Sans investissement, il n'y a pas de job. Ce sont les investissements qui nourrissent les jobs de demain et qui nourrissent la croissance de demain. Je trouve que ça a un côté société qui démarre aujourd'hui. On a deux mois d'existence, on est presque une start-up, mais de 8 milliards d'euros et 13 000 collaborateurs et on a des projets extraordinaires. On travaille déjà sur des batteries qui vont être solides, plus petites et moins chères. On travaille sur l'hydrogène vert qui est le nouveau carburant qui va un peu nous aider à arriver à la décarbonation de l'économie et du monde. On travaille sur des produits bios comme les shampoings bios. C'est très prometteur.
La décarbonation dans ce que vous produisez, concerne vos installations, ça fait partie des grands enjeux ?

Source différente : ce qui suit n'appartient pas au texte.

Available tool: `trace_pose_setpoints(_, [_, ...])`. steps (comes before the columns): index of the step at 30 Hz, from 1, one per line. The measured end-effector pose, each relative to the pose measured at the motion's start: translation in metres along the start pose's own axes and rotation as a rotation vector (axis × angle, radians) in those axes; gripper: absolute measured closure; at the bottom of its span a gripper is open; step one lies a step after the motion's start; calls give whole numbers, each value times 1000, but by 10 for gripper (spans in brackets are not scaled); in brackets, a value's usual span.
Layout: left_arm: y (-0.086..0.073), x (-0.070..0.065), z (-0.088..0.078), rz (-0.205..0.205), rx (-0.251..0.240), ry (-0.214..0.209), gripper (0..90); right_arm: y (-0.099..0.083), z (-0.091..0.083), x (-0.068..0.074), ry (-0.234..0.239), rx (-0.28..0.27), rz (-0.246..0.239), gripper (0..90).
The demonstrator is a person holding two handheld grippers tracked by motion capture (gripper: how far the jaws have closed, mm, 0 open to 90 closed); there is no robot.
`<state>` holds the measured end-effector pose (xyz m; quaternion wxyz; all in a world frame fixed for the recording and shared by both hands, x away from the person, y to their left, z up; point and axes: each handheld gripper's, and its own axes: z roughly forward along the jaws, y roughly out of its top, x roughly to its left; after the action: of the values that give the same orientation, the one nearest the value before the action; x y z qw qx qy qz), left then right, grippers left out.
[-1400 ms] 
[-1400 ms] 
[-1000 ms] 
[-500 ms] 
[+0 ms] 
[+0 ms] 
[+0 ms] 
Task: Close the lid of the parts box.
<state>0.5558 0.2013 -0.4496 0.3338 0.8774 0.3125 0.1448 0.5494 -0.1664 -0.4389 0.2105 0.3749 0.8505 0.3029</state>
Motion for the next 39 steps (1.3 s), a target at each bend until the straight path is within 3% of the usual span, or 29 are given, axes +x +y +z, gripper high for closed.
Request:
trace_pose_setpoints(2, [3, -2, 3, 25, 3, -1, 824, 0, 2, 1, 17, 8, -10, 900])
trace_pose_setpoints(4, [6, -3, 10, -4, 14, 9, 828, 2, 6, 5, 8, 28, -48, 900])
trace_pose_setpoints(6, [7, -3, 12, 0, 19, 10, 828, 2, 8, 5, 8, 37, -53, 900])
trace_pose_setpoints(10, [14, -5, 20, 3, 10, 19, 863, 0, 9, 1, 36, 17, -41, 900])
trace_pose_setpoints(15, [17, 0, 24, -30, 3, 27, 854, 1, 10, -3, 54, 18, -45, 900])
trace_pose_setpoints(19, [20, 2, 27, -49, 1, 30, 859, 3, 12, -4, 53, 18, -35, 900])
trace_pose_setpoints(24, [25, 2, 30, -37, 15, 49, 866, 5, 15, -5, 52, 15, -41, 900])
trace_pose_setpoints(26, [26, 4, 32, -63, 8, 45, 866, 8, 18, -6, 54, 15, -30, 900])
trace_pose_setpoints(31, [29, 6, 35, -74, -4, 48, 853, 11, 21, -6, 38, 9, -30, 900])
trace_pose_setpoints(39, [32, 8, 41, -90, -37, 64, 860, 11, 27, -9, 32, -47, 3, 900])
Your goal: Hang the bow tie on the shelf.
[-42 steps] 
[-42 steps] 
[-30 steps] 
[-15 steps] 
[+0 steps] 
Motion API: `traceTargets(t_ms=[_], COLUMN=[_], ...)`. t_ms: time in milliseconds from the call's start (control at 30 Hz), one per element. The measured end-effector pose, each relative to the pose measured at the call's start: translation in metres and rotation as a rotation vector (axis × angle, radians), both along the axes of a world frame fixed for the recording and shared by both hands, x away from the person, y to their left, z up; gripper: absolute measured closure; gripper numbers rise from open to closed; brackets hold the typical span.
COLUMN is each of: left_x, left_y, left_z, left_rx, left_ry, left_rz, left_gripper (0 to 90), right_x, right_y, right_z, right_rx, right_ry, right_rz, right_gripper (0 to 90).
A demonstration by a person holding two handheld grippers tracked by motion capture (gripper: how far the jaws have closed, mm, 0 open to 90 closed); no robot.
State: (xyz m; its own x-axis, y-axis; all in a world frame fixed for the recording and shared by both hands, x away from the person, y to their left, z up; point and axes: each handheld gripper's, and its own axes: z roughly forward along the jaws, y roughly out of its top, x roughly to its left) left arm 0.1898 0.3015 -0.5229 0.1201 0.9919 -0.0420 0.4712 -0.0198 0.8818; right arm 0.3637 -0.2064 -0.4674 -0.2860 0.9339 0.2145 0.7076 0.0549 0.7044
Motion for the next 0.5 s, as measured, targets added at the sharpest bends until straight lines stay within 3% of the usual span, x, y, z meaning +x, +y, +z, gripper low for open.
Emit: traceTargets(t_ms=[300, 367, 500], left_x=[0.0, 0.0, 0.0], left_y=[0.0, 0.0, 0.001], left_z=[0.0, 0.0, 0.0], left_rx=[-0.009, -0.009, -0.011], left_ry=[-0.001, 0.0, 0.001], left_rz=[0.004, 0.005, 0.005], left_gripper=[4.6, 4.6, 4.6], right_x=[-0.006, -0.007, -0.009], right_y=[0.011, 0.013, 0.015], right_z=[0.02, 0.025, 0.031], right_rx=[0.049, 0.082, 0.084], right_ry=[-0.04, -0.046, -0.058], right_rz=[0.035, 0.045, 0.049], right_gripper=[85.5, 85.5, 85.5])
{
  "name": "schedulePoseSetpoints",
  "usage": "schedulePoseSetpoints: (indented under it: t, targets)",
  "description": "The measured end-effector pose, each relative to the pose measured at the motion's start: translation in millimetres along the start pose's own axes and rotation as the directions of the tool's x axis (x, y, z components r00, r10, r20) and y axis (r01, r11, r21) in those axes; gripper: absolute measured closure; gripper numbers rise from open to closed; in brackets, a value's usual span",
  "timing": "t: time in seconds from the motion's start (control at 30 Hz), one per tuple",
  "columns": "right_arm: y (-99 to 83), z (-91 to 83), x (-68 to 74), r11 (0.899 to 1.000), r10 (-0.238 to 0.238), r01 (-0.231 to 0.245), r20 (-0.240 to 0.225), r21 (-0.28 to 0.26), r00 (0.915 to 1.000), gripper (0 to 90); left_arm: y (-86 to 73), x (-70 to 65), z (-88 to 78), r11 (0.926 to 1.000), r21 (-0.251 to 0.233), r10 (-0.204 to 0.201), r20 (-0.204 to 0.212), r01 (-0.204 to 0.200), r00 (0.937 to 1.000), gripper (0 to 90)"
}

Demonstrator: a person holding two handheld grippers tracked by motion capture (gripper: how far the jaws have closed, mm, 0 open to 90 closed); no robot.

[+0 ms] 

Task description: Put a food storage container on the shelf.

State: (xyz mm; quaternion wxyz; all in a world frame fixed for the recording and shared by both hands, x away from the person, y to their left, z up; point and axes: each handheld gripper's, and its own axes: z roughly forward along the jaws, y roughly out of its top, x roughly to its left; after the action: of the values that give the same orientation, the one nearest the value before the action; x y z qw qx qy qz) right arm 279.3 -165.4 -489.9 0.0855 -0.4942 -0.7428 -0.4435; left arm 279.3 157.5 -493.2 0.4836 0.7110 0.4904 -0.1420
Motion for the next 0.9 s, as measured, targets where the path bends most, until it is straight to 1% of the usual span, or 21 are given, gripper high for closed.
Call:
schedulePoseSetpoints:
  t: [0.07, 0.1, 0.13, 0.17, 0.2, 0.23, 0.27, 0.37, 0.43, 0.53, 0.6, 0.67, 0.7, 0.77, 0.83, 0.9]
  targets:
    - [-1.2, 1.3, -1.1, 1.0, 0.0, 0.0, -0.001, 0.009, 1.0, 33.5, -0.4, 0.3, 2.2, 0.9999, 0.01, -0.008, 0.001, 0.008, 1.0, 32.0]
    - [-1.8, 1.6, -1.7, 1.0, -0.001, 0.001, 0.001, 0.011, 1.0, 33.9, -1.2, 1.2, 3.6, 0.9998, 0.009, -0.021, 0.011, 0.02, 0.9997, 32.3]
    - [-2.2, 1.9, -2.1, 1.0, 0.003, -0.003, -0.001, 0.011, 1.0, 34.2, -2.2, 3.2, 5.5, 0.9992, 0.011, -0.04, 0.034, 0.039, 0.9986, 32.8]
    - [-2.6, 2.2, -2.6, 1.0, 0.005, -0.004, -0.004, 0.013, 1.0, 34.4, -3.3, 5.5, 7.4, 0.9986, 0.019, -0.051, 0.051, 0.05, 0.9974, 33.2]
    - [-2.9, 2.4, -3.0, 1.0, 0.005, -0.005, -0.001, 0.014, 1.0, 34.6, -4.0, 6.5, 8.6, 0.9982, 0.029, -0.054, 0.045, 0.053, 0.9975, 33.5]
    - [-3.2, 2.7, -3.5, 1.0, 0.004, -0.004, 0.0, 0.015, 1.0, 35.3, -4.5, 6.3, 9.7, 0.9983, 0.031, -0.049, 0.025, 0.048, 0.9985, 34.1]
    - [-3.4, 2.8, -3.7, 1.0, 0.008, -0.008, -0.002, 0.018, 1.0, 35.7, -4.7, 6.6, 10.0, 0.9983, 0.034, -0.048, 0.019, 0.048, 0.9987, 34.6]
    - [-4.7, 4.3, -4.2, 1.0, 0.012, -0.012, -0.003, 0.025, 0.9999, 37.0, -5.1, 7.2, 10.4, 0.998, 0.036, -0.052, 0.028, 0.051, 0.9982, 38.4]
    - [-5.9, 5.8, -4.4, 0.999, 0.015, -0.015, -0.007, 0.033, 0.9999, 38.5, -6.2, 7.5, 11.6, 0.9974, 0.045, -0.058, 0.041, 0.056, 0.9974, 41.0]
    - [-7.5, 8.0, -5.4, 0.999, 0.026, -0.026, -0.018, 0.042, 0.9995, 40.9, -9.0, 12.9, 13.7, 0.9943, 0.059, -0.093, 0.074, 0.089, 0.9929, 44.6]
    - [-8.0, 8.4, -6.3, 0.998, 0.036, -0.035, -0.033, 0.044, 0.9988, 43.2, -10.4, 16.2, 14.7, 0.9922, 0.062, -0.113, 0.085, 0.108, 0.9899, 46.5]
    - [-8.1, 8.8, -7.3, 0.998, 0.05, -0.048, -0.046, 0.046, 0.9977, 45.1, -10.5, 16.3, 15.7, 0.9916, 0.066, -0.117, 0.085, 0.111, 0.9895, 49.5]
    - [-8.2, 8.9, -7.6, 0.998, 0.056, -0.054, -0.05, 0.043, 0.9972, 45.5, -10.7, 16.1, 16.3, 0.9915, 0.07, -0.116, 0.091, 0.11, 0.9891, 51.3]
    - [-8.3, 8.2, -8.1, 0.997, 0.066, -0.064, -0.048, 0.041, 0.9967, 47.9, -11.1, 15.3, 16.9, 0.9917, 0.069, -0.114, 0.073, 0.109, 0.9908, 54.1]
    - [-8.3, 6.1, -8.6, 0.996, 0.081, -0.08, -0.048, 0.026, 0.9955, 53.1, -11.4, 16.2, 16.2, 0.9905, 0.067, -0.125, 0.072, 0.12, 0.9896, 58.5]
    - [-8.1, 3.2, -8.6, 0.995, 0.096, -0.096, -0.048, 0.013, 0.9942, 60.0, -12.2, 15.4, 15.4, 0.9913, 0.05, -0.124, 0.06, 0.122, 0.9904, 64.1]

On l'a fait avec Solvay. Quand je suis arrivé en 2019, on n'était même pas aligné avec les accords de Paris. J'ai demandé à nos équipes de me donner un rêve qui nous fait peur. C'est ce qu'ils ont fait, ils m'ont donné une fois Paris. Et comme on est devenus ambitieux, on a fait deux fois Paris depuis 2019, donc on a coupé nos émissions de 4% au lieu de 2%. L'ancien Solvay, s'est engagé pour une décarbonation à 2050. Chez Syensqo, parce qu'on peut le faire, on s'est engagé pour une décarbonation, avec neutralité à 2040.
Parce qu'on étudie la chimie comme une industrie extrêmement polluante.
La chimie, c'est la solution. La chimie, c'est une science. Le carbone n'est pas l'ennemi, la chimie n'est pas l'ennemi et le tableau de Mendeleïev n'est pas l'ennemi. La chimie trouve des solutions et on trouve des solutions, même indirectement. Pour la pharma, on trouve des solutions. Sans chimie, il n’y a pas de batterie. Sans chimie, il n’y a pas d'hydrogène vert. Sans chimie, il n'y a pas de connectivité.
La scission a été bien acceptée par les marchés financiers et par les investisseurs, ce qui est un petit peu moins bien passé, notamment au sein des journaux économiques, c'est le bonus de 12 millions d'euros qui vous a été octroyé à cette occasion. Comment est ce que vous le justifier ?
Ce n'est pas à moi de parler de la compensation. Mais je peux comprendre que tous les sujets de compensation et de rémunérations sont sensibles. Il y a une semaine, notre présidente du conseil d'administration a expliqué que c'était pour saluer la transformation exceptionnelle faite chez Solvay. D'ailleurs, ça a été soumis aux accords et au vote des actionnaires qui ont voté plus de deux tiers de votes positifs.